EPrints Technical Mailing List Archive

Message: #06196


< Previous (by date) | Next (by date) > | < Previous (in thread) | Next (in thread) > | Messages - Most Recent First | Threads - Most Recent First

Re: [EP-tech] Migrating output data - most efficient way


Hi Dan,

 

Thanks for this remarkably thorough write up! One thing I wasn’t aware of was the export function; I was grabbing the XML from the front end but this should obviously fill in any gaps. I am, however, having problems with it!

 

Using the syntax:

export <repositoryid> archive XML > <filename>.xml

gives me a file, however the file is never populated. I don’t know if this is an issue in our repository or if there is a patch anywhere? No errors are thrown on the command line so I’m at a loss! Stumbled at the first hurdle!

 

Andrew

 

From: eprints-tech-bounces@ecs.soton.ac.uk [mailto:eprints-tech-bounces@ecs.soton.ac.uk] On Behalf Of Stieneke, Dan
Sent: 20 January 2017 20:32
To: eprints-tech@ecs.soton.ac.uk
Subject: Re: [EP-tech] Migrating output data - most efficient way

 

I’ve done migrations of this sort several times. I never did a database dump, but instead exported/imported XML, on the premise when doing a database copy, mysql would only tell me about database errors, but an export/import would give eprints a chance to tell me about eprints errors.

 

 

On the most recent iteration, moving from 3.2.4 to 3.3.15, I ran into two problems migrating the actual eprints:

 

1)      Exporting was fine, but the import threw a ton of errors. Reversing the .XML file (so newest items were imported first, oldest last) worked. To import in reverse order:

a.        echo "select eprintid from eprint;" | mysql -u root -p ARCHIVEID > list.txt - get a list of current eprints

b.       edit list.txt to

                                                              i.      Remove top line, which is “eprints”

                                                            ii.      Remove any cancelled items.

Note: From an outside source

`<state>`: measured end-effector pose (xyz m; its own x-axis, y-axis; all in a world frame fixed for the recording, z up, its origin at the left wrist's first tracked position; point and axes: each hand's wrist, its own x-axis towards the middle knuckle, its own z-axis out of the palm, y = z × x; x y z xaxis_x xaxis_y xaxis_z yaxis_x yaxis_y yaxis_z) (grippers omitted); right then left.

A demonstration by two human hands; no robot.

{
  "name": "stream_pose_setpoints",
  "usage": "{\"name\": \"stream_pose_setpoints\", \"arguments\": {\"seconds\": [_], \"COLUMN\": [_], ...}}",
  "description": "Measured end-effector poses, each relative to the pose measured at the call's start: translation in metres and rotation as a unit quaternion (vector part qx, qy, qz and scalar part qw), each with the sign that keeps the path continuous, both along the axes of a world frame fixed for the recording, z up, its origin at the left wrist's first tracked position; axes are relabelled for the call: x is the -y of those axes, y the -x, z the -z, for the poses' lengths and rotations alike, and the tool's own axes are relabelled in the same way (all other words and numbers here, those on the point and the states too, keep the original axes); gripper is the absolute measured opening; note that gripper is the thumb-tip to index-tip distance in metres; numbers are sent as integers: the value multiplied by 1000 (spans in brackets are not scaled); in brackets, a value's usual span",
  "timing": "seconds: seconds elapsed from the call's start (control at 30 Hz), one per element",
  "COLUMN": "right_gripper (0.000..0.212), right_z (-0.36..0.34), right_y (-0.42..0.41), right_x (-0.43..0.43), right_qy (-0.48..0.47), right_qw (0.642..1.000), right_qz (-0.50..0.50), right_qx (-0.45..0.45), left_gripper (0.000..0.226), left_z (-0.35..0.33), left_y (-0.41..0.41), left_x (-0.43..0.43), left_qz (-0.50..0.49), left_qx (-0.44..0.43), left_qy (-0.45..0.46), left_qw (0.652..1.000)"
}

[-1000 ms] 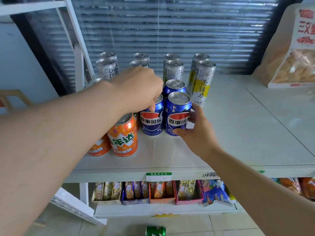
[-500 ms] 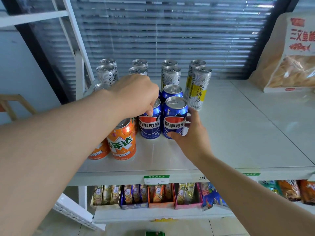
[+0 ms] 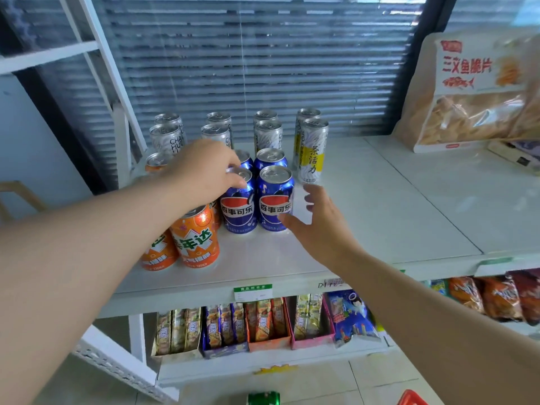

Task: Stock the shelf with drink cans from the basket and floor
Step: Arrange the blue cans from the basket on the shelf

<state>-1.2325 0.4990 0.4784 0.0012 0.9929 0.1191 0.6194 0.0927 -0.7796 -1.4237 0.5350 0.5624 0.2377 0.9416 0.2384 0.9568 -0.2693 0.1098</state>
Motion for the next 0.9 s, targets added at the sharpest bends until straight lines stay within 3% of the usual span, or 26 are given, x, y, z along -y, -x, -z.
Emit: {"name": "stream_pose_setpoints", "arguments": {"seconds": [0.07, 0.17, 0.37, 0.5, 0.7, 0.9], "right_gripper": [58, 47, 24, 7, 7, 15], "right_z": [-11, -23, -21, 27, 136, 239], "right_y": [-8, -27, -88, -140, -223, -307], "right_x": [13, 40, 120, 192, 321, 431], "right_qy": [-2, -9, -38, -25, 77, 158], "right_qw": [1000, 998, 982, 962, 922, 891], "right_qz": [15, 44, 110, 185, 303, 360], "right_qx": [-16, -42, -148, -198, -228, -228], "left_gripper": [45, 34, 13, 14, 6, 11], "left_z": [-2, -1, 30, 87, 202, 314], "left_y": [-5, -26, -82, -129, -199, -283], "left_x": [14, 43, 108, 160, 240, 312], "left_qz": [-21, -10, 85, 128, 112, 66], "left_qx": [120, 234, 397, 384, 330, 282], "left_qy": [-20, -37, 75, 156, 288, 385], "left_qw": [992, 972, 911, 901, 892, 877]}}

You have to make at least one import attempt to figure out what these are.
When you do a full
export, eprints doesn't emit cancelled or retired items. When you explicitly specify each record to export like this, it does. When you import using --enable-web-imports, and the new box tries to pull in cancelled or retired items, the old box refuses to give up the .PDF files, so you get errors.

c.       tac < list.txt > revlist.txt - reverse the list (tac is cat in reverse)

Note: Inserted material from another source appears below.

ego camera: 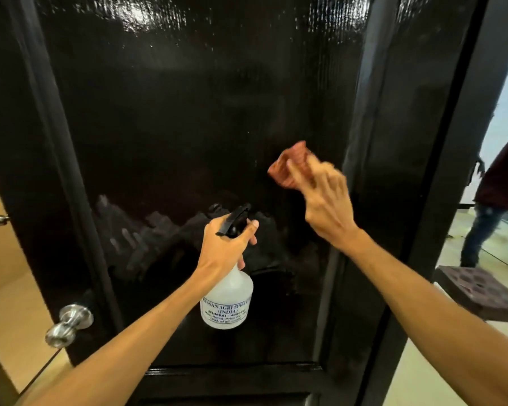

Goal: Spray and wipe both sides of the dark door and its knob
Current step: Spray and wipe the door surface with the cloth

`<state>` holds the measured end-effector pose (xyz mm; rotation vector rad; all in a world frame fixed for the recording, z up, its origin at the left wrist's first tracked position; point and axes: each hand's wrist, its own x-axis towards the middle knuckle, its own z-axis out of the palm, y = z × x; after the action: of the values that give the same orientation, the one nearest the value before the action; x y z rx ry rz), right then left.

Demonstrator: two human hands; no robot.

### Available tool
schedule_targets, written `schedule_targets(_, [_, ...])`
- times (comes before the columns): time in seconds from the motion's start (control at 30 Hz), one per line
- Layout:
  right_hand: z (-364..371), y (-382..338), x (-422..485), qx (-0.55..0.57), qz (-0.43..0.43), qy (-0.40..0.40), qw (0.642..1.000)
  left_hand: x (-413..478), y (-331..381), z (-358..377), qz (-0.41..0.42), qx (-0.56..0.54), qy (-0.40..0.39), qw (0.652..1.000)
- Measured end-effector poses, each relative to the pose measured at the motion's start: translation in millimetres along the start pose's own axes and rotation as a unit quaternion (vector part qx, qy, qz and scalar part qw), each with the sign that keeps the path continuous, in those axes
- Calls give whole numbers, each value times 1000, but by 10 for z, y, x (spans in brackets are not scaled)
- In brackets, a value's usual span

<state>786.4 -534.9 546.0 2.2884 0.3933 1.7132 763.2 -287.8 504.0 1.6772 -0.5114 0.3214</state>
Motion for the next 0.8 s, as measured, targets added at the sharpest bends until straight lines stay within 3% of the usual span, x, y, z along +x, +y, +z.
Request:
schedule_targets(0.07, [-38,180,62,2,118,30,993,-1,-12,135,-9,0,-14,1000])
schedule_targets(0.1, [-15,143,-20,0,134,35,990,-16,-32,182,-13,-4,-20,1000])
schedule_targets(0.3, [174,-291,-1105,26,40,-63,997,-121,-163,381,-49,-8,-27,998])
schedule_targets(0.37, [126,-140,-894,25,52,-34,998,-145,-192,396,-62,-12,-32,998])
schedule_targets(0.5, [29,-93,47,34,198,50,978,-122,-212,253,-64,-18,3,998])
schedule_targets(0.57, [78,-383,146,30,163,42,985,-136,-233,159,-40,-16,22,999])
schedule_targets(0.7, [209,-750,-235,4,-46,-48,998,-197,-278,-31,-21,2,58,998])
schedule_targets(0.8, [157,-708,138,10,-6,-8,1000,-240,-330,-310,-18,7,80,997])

d.      tr '\n' ' ' < revlist.txt > revlistspaces.txt (go from one eprintID per line to a list of space-separated eprintIDs)

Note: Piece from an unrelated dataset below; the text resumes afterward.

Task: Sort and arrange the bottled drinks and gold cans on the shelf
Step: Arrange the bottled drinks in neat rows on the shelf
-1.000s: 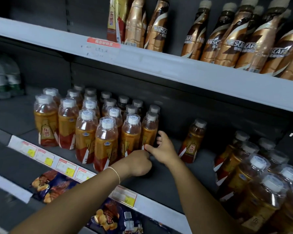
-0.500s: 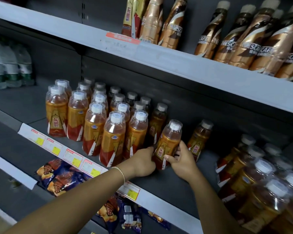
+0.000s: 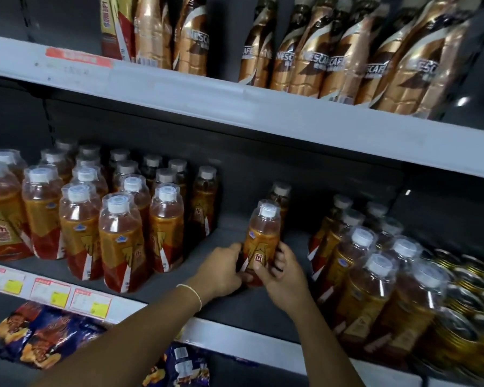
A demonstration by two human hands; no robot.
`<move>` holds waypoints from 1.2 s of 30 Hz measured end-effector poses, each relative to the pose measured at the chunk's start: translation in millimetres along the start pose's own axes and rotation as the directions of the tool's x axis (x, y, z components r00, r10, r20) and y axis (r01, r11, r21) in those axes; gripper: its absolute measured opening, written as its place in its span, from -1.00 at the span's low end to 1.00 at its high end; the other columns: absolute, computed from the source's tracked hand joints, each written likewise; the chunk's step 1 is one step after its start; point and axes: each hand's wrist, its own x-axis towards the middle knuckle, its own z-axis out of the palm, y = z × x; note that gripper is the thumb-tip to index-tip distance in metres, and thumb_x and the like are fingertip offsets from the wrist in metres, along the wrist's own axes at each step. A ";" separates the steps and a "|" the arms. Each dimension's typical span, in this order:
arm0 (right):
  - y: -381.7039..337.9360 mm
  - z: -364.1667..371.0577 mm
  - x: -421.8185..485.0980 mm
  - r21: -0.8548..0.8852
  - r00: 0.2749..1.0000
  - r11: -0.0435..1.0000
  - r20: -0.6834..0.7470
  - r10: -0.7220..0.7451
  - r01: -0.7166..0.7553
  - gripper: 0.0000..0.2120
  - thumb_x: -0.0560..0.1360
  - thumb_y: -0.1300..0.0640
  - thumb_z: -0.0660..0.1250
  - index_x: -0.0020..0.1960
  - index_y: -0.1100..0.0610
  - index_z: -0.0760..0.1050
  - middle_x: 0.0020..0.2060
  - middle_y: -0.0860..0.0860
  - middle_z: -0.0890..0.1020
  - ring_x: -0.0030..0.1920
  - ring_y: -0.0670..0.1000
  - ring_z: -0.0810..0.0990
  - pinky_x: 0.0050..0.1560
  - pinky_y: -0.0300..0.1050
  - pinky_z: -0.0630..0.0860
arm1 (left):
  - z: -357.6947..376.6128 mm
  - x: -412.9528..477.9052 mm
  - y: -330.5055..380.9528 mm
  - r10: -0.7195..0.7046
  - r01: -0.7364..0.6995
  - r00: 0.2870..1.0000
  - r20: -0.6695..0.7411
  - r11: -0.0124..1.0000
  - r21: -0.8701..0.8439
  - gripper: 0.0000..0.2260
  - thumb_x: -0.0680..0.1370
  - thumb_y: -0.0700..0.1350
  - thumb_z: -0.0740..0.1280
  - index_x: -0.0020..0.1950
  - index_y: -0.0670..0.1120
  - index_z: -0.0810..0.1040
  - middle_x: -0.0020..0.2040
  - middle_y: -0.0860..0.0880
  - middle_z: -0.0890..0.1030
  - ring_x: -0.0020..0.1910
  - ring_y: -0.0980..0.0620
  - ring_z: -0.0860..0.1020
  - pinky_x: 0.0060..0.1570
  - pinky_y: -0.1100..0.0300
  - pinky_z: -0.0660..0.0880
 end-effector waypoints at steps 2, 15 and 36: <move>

e.       ~/bin/export ARCHIVEID archive XML $(cat revlistspaces.txt) > REV.xml

                                                        i.      This depends on pulling the .PDF files in from the webserver. Use XMLFiles instead of XML to get the whole thing Base64-encoded in the .XML file

 

2)      Thesis info changed somewhere between those two versions

a.       Old phd info: <thesis_type>phd</thesis_type>

b.      Equivalent new phd info: <thesis_type>postdoctoral</thesis_type><thesis_name>phd</thesis_name>

c.       Fixit file : phdfix.sh

 #!/bin/bash

sed 's!<thesis_type>phd</thesis_type>!<thesis_type>postdoctoral</thesis_type><thesis_name>phd</thesis_name>!' < $1 > $2

d.      ./phdfix.sh REV.xml REV_phdfix.xml (names based on the reversal done above)

e.       ~/bin/epadmin erase_data ARCHIVEID Had some difficulty with erase_eprints, apparently some 'leftovers'. This blows away & rebuilds the entire database.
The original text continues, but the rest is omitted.